In this section, we will be transforming the Parquet files into `.pt` files, ready to be used for training, validation and testing, and saving them to the disk storage on the VM for downstream uses.

In [None]:
import gcsfs
import pyarrow.parquet as pq
import pandas as pd
import torch
import os
import io
import numpy as np
from PIL import Image
import logging
import gc
import random
from tqdm import tqdm

# ========== CONFIG ==========
SOURCE_BUCKET = "waymo_open_dataset_v_2_0_1"
SPLIT = "training"
NUM_BATCHES = 4               
BATCH_ID = 0                  
OUTPUT_ROOT = "/tmp/waymo_data"
TARGET_PT_FILES = 18000      
RANDOM_SEED = 42
# ============================

fs = gcsfs.GCSFileSystem(token="google_default")

# Logging
logging.basicConfig(level=logging.INFO)
logger = logging.getLogger(f"BATCH {BATCH_ID}")

# Global counter
global_pt_counter = 0


def list_parquet_files(prefix):
    files = fs.ls(prefix)
    return sorted([os.path.basename(f) for f in files if f.endswith(".parquet")])

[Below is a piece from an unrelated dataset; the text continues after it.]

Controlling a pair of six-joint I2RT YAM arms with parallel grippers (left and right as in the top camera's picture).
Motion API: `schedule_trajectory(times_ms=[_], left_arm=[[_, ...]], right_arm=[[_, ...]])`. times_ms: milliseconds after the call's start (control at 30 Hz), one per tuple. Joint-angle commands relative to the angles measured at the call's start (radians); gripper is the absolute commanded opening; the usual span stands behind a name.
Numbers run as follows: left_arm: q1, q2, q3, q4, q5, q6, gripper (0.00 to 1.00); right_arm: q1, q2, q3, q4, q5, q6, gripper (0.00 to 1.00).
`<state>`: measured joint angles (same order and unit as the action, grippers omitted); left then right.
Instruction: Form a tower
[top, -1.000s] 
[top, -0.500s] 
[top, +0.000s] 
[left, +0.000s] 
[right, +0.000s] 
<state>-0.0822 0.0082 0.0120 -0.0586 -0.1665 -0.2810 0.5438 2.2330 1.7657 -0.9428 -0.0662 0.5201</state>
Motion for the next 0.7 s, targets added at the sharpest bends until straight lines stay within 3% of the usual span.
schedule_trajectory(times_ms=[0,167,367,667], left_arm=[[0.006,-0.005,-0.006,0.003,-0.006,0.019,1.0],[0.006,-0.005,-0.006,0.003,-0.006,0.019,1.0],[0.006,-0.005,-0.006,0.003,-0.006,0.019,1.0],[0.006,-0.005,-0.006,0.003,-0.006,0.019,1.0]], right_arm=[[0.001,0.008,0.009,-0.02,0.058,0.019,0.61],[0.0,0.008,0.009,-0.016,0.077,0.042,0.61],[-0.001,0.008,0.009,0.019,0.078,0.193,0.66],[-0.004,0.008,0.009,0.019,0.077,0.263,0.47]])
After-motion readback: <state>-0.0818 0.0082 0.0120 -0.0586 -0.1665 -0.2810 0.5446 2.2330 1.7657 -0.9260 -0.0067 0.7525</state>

def process_file(filename, max_to_save):
    global global_pt_counter

    if global_pt_counter >= max_to_save:
        return 0

    GCS_PREFIX = f"{SOURCE_BUCKET}/{SPLIT}"
    image_path = f"gs://{GCS_PREFIX}/camera_image/{filename}"
    box_path = f"gs://{GCS_PREFIX}/camera_box/{filename}"
    stats_path = f"gs://{GCS_PREFIX}/stats/{filename}"
    output_dir = os.path.join(OUTPUT_ROOT, SPLIT)
    os.makedirs(output_dir, exist_ok=True)

    if not fs.exists(box_path[5:]) or not fs.exists(stats_path[5:]):
        print(f"Missing box or stats for {filename}, skipping.")
        return 0

    try:
        with fs.open(image_path, 'rb') as f_img:
            df_img = pq.read_table(f_img).to_pandas()
        with fs.open(box_path, 'rb') as f_box:
            df_box = pq.read_table(f_box).to_pandas()
        with fs.open(stats_path, 'rb') as f_stats:
            df_stats = pq.read_table(f_stats).to_pandas()
    except Exception as e:
        print(f"Failed to read {filename}: {e}")
        return 0

    df_stats = df_stats[['key.frame_timestamp_micros', '[StatsComponent].location',
                         '[StatsComponent].time_of_day', '[StatsComponent].weather']]
    pairs = df_img[['key.frame_timestamp_micros', 'key.camera_name']].drop_duplicates()

    processed = 0

    for _, row in pairs.iterrows():
        if global_pt_counter >= max_to_save:
            break

        timestamp = row['key.frame_timestamp_micros']
        camera_id = row['key.camera_name']
        output_path = os.path.join(output_dir, f"frame_{timestamp}_{camera_id}.pt")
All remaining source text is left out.